What to do: Each line of the data below holding the word "corner" must be copied.

-- Supplied records follows --

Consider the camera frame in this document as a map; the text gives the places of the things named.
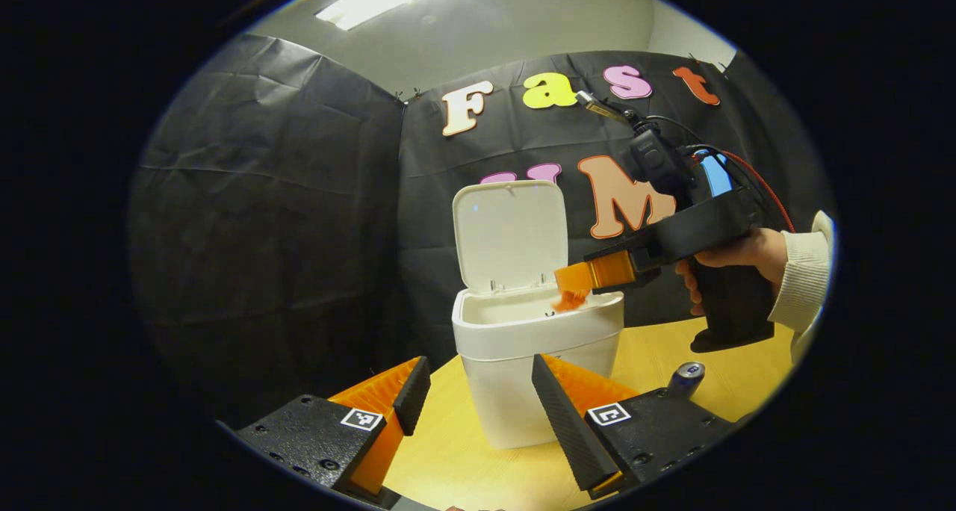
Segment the orange paper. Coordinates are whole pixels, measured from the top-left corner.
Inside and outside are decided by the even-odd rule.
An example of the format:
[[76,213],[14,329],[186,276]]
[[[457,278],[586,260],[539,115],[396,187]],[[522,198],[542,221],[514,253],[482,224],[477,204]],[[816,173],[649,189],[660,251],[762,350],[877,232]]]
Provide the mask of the orange paper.
[[577,365],[569,364],[569,362],[547,354],[542,354],[541,357],[544,358],[547,368],[550,369],[554,378],[564,389],[568,399],[571,400],[571,404],[574,405],[574,409],[581,417],[584,417],[588,409],[617,403],[639,395],[635,389],[602,377],[594,371],[578,368]]
[[554,311],[558,313],[575,310],[581,307],[581,304],[584,304],[584,299],[587,299],[589,292],[590,291],[562,291],[561,300],[558,303],[550,304],[550,306],[554,307]]
[[402,443],[404,432],[395,413],[395,399],[419,361],[420,357],[413,358],[329,397],[332,403],[385,416],[385,428],[349,478],[356,486],[373,495],[378,495],[382,490],[385,474]]

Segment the open lid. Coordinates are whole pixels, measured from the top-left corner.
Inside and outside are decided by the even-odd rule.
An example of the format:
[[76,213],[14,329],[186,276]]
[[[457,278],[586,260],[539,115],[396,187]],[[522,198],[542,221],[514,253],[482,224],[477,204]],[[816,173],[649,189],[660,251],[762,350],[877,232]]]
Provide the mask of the open lid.
[[491,293],[554,283],[568,266],[564,195],[548,181],[469,185],[451,205],[462,280]]

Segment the ceiling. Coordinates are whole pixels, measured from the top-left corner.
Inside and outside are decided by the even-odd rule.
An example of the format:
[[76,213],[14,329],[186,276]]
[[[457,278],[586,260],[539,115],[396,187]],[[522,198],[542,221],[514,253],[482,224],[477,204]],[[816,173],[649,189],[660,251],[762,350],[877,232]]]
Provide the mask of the ceiling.
[[314,49],[402,98],[416,87],[563,52],[687,55],[690,47],[697,58],[724,64],[735,52],[660,0],[416,0],[351,31],[314,16],[332,1],[293,1],[250,32]]

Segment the orange textured pad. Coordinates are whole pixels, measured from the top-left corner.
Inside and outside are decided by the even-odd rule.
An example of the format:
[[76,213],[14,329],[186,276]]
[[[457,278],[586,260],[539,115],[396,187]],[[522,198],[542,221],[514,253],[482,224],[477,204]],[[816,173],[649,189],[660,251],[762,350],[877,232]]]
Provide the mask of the orange textured pad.
[[581,417],[584,417],[588,409],[617,403],[639,395],[634,389],[604,378],[593,371],[578,368],[577,365],[547,354],[542,354],[541,357],[544,358],[547,368],[571,399],[571,404]]
[[554,311],[558,313],[577,309],[581,307],[584,300],[587,300],[589,292],[590,291],[564,291],[561,293],[561,300],[550,304],[550,306],[554,307]]
[[392,459],[395,459],[395,453],[402,443],[404,433],[393,405],[419,361],[420,357],[413,358],[329,397],[329,401],[333,403],[385,416],[382,420],[385,422],[385,429],[379,433],[379,437],[375,439],[372,447],[369,447],[368,453],[349,478],[349,481],[373,495],[378,495],[379,490],[382,490],[385,474],[388,473],[388,467],[392,466]]
[[591,269],[594,271],[595,287],[611,287],[633,283],[636,280],[634,267],[631,266],[631,256],[626,250],[604,255],[590,262]]
[[622,250],[555,270],[554,279],[561,292],[574,292],[635,282],[636,274],[631,256]]
[[580,262],[554,271],[557,290],[564,292],[590,291],[595,287],[591,263]]

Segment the black fabric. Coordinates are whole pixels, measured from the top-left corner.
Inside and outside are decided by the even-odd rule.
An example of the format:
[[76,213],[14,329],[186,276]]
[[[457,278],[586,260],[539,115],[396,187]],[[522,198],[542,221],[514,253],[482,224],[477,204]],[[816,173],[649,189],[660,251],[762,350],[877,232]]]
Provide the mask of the black fabric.
[[[602,72],[617,65],[638,69],[653,87],[652,95],[632,100],[612,96]],[[683,79],[673,75],[680,67],[702,75],[708,91],[719,96],[720,105],[706,105],[693,96]],[[400,144],[397,209],[400,279],[411,310],[410,341],[437,365],[455,354],[451,307],[465,286],[455,252],[451,202],[465,185],[478,184],[482,177],[500,171],[515,172],[523,179],[529,167],[561,164],[557,184],[565,199],[569,262],[580,261],[585,253],[614,240],[591,236],[593,191],[577,163],[591,156],[614,155],[626,147],[631,130],[578,107],[524,105],[523,82],[540,72],[560,72],[576,91],[587,89],[643,114],[679,120],[707,143],[741,156],[775,188],[798,229],[810,228],[817,209],[832,208],[829,196],[820,190],[826,188],[825,180],[822,171],[813,168],[815,151],[805,132],[791,113],[772,107],[781,100],[779,96],[757,95],[754,88],[759,85],[754,80],[738,86],[735,78],[722,75],[710,63],[647,52],[583,52],[517,61],[448,82],[409,100]],[[477,126],[454,136],[441,135],[445,124],[441,97],[486,79],[494,91],[484,95],[484,111],[471,114]],[[682,130],[667,123],[662,123],[662,130],[677,143],[689,142]],[[626,233],[629,228],[624,224]],[[690,306],[683,280],[665,270],[649,286],[627,293],[625,325],[690,318]]]
[[150,337],[212,415],[241,427],[396,364],[380,300],[402,112],[331,59],[250,34],[168,107],[134,172],[131,273]]
[[817,148],[774,82],[744,52],[734,55],[724,76],[727,94],[735,99],[732,105],[743,144],[759,151],[752,155],[752,164],[784,202],[796,231],[810,231],[817,211],[826,212],[839,225],[836,199],[820,156],[839,151]]

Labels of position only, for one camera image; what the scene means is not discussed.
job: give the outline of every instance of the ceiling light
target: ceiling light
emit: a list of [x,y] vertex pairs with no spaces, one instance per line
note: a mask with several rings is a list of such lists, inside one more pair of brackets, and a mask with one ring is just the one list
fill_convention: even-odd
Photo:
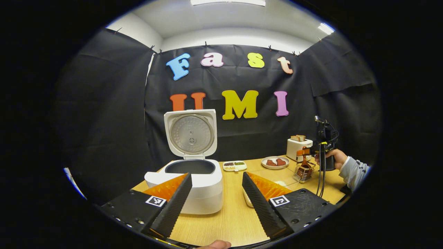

-- Supplied records concluded --

Answer for this exercise:
Segment the orange paper. Coordinates are whole pixels, measured from the top-left corner.
Segment the open lid. Coordinates are whole pixels, measured from the top-left corner.
Segment the ceiling. Coordinates are whole pixels, measured from the top-left corner.
Segment the orange textured pad. Coordinates are whole pixels, measured from the top-left corner.
Segment the black fabric. Coordinates are whole pixels, measured from the top-left corner.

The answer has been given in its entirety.